# 1. Import all required Modules and custom build Classes into the Jupyter notebook
Import all required modules for the project.<br />
Import all custom modules for the project and instantiate classes using the config file.<br />
Custom modules can now be called directly in the notebook.


In [1]:
import sys
from sys import getsizeof as dictsize
import os
import json
import time
import pymongo
import urllib
import pandas as pd
import numpy as np
import urllib
import urllib.request

try:
    import createNewData.data.config as in_config
    from createNewData.pypackages.Azure import Azure
    from createNewData.pypackages.urlHandler import UrlHandler
    AzurePackage = Azure(in_config)
    Url = UrlHandler(in_config)
    
    
except ImportError as e:
    print(in_config.FailedImport)
    print(e)

# 2. Upload to SQL Database
Upload an entire table from a txt or csv file to the Azure SQL Database.
Required fields:
* "UploadToSQL" is the class name for uploading tables to the database.
* "df" is the dataframe to be written to the database.
* tablename is the name of the new table to be created.

In [None]:
df = pd.read_csv(in_config.shapes)

SqlDataCursor = AzurePackage("UploadToSQL",
                              df,
                              "shapes")

# 3. Return All Unique Shape Id's From SQL Database
1. Collect all items in the 'shapes' schema of shared team Database
2. Reduce Dataframe by removing dupicate coordinates.
3. Pop() coordinates based on batch sizes no greater than 1024 bytes.
4. Add each batch list to a list of batches to send the the Open-elevations API

### Attributes
* Azure class imported with call functionality (in)
* Config File (in)
* listOfBatches (out)


In [2]:
listOfBatches = []

try:
    df = AzurePackage("SelectAllData", "[shapes]")
    coordinateDF = df[["shape_id", "shape_pt_lat","shape_pt_lon"]]
    request = coordinateDF.drop_duplicates(subset=None, 
                                        keep='first', 
                                        inplace=False)
    coordinatesReq = Url("generateLocationRequest", request)
    for key, value in coordinatesReq.items():
        if key == "locations":
            locations = value
    for each in value:
        batches = {"locations" : []}
        requestSize = 0
        while dictsize(batches["locations"]) +\
                            dictsize(each) +\
                            dictsize(batches) < 1024:
            location = value.pop(0)
            batches["locations"].append(location)
        listOfBatches.append(batches)
    for each in listOfBatches:
        if dictsize(each) > 1024:
            raise Exception(in_config.RequestToBig)
        else:
            pass

except pd.io.sql.DatabaseError as e:
    print(in_config.NoSQLShema)

except urllib.request.HTTPError as e:
    if e.code == "403":
        print(in_config.SQLConnectionFail)
    
except Exception as e:
    print(in_config.UNKMGO)
    print(e)


In [4]:
for each in listOfBatches:
    shapeData = Url("mineElevationData",each)
    print(shapeData)
    time.sleep(10)

HTTPError: HTTP Error 504: Gateway Time-out

# Collect Elevation Data and Upload to MongoDB
Collect the longtitude and lattitude for elevation data from the shapes table.
Store data to the mongoDB database in Azure Cosmos.

In [None]:
shapeList = []
AzurePackage("DropMongoColl","shapes")
for each in shapeIds.iterrows():
    try:
        # Generate the Pandas table of all the Longtitudes and Latitudes
        # for each shape
        elevations = AzurePackage("SelectLongLat",
                                "[shape_id],[shape_pt_lat],[shape_pt_lon]",
                                "[dbo].[shapes]",
                                "[shape_id]",
                                each[1][0])

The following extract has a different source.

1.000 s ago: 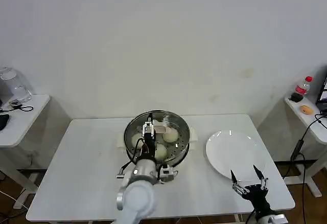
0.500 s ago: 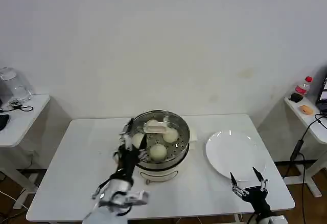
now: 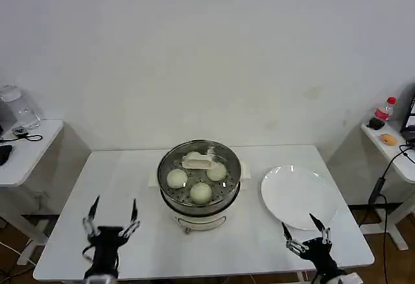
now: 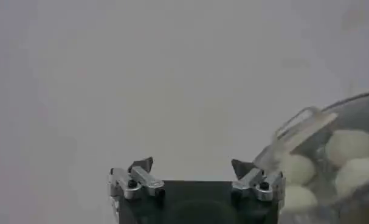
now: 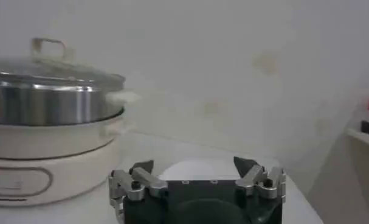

        # Generate the Json document for upload to MongoDB
        shapeData = Url("mineElevationData",elevations)
    except urllib.error.HTTPError as e:
        print(in_config.URLOOD)
        print(e)

    try:
        # Upload the Json document to MongoDB
        if not len(shapeData) == 0:
            AzurePackage("UploadToMongo","shapes",shapeData)
        else:
            raise Exception(in_config.NDIDF)
    except TypeError as e:
        print(in_config.TEC)
    except pymongo.errors.DuplicateKeyError as e:
        print(in_config.FIDB)
    except Exception as e:
        print(in_config.UNKMGO)
        print(e)



# Read Data From MongoDB and Write to Pandas DataFrame
This reads data from the raw Json files in the MongoDB database and imports them to a dataframe that contains only unique values. 
Removing any rows where any full row duplicates exist.<br />
Finally, this tests that all the elevation data was collected correctly by summing the values of the elevations and therefore ruling out any NaN values. An exception will be raised here in the final script to indicate that the elevation collection was unsuccessfull.

In [None]:
listOfObjects = []
listOfElevations = []


try:
    dbcollections = AzurePackage("SelectFromMongo")
    for each in dbcollections.find():
        for key, value in each.items():
            if type(value) is list:
                listOfObjects.append(value)
        

    for each in listOfObjects:
        for elevation in each:
            listOfElevations.append(elevation)

    df = pd.DataFrame(listOfElevations)
    dfTrimmed = df.drop_duplicates()
    sumElevation = dfTrimmed["elevation"].sum()
    if type(sumElevation) in [np.int64,int]:
        print("Elevations collected correctly")
        print(dfTrimmed.head())
    else: 
        raise Exception("Failed to collect all elevations, please try again.")
except KeyError as e:
    print(f"Column {e} cannot be found in the dataframe.")
except NameError as e:
    print(f"The Datatable {e} cannot be found.")
except Exception as e:
    print(in_config.UNKMGO)
    print(e)

# Upload Trimmed Elevations DataFrame to SQL

This saves the resulting SQL schemata to the development database.
This will overwrite any existing data in the SQL schemata that already exists.


In [None]:
SqlDataCursor = AzurePackage("UploadToSQL",
                              dfTrimmed,
                              "elevations",
                              in_config.connQuote)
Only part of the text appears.